● **WHAT IS REQUIRED**:
Nothing more is wanted than an exact repeat of the data below.

*** Block opens ***

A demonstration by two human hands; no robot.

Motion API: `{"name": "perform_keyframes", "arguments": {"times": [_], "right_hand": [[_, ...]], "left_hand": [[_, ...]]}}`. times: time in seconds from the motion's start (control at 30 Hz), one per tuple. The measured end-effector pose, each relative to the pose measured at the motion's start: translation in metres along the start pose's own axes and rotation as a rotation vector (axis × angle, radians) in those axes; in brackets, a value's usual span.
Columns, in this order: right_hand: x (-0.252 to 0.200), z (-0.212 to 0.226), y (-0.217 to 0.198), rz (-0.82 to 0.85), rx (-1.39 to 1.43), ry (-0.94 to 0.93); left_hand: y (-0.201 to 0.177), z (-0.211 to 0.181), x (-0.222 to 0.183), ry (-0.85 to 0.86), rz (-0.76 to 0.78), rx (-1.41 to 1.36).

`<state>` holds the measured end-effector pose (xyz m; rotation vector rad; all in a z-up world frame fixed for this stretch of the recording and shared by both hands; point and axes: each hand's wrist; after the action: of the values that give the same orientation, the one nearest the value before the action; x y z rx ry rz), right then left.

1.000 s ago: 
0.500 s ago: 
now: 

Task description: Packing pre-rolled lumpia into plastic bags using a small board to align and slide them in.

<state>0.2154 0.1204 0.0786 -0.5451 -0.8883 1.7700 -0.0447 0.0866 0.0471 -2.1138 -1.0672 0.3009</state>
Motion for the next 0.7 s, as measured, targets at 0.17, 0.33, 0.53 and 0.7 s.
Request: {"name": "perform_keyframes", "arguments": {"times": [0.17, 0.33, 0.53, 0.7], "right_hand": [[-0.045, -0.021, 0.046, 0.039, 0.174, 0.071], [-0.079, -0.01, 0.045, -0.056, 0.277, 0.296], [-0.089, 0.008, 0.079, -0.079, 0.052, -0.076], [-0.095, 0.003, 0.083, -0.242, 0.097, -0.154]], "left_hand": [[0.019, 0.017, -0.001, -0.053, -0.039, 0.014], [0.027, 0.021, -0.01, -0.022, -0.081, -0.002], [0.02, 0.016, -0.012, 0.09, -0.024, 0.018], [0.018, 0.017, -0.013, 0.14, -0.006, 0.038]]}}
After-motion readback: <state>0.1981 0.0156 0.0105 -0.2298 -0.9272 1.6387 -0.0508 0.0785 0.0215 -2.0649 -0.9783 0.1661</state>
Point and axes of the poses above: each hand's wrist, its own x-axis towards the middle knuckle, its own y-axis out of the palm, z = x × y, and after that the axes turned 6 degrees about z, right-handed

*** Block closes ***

● **RESULT**:
A demonstration by two human hands; no robot.

Motion API: `{"name": "perform_keyframes", "arguments": {"times": [_], "right_hand": [[_, ...]], "left_hand": [[_, ...]]}}`. times: time in seconds from the motion's start (control at 30 Hz), one per tuple. The measured end-effector pose, each relative to the pose measured at the motion's start: translation in metres along the start pose's own axes and rotation as a rotation vector (axis × angle, radians) in those axes; in brackets, a value's usual span.
Columns, in this order: right_hand: x (-0.252 to 0.200), z (-0.212 to 0.226), y (-0.217 to 0.198), rz (-0.82 to 0.85), rx (-1.39 to 1.43), ry (-0.94 to 0.93); left_hand: y (-0.201 to 0.177), z (-0.211 to 0.181), x (-0.222 to 0.183), ry (-0.85 to 0.86), rz (-0.76 to 0.78), rx (-1.41 to 1.36).

`<state>` holds the measured end-effector pose (xyz m; rotation vector rad; all in a z-up world frame fixed for this stretch of the recording and shared by both hands; point and axes: each hand's wrist; after the action: of the values that give the same orientation, the one nearest the value before the action; x y z rx ry rz), right then left.

1.000 s ago: 
0.500 s ago: 
now: 

Task description: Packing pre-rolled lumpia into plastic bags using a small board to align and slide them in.

<state>0.2154 0.1204 0.0786 -0.5451 -0.8883 1.7700 -0.0447 0.0866 0.0471 -2.1138 -1.0672 0.3009</state>
Motion for the next 0.7 s, as measured, targets at 0.17, 0.33, 0.53 and 0.7 s.
Request: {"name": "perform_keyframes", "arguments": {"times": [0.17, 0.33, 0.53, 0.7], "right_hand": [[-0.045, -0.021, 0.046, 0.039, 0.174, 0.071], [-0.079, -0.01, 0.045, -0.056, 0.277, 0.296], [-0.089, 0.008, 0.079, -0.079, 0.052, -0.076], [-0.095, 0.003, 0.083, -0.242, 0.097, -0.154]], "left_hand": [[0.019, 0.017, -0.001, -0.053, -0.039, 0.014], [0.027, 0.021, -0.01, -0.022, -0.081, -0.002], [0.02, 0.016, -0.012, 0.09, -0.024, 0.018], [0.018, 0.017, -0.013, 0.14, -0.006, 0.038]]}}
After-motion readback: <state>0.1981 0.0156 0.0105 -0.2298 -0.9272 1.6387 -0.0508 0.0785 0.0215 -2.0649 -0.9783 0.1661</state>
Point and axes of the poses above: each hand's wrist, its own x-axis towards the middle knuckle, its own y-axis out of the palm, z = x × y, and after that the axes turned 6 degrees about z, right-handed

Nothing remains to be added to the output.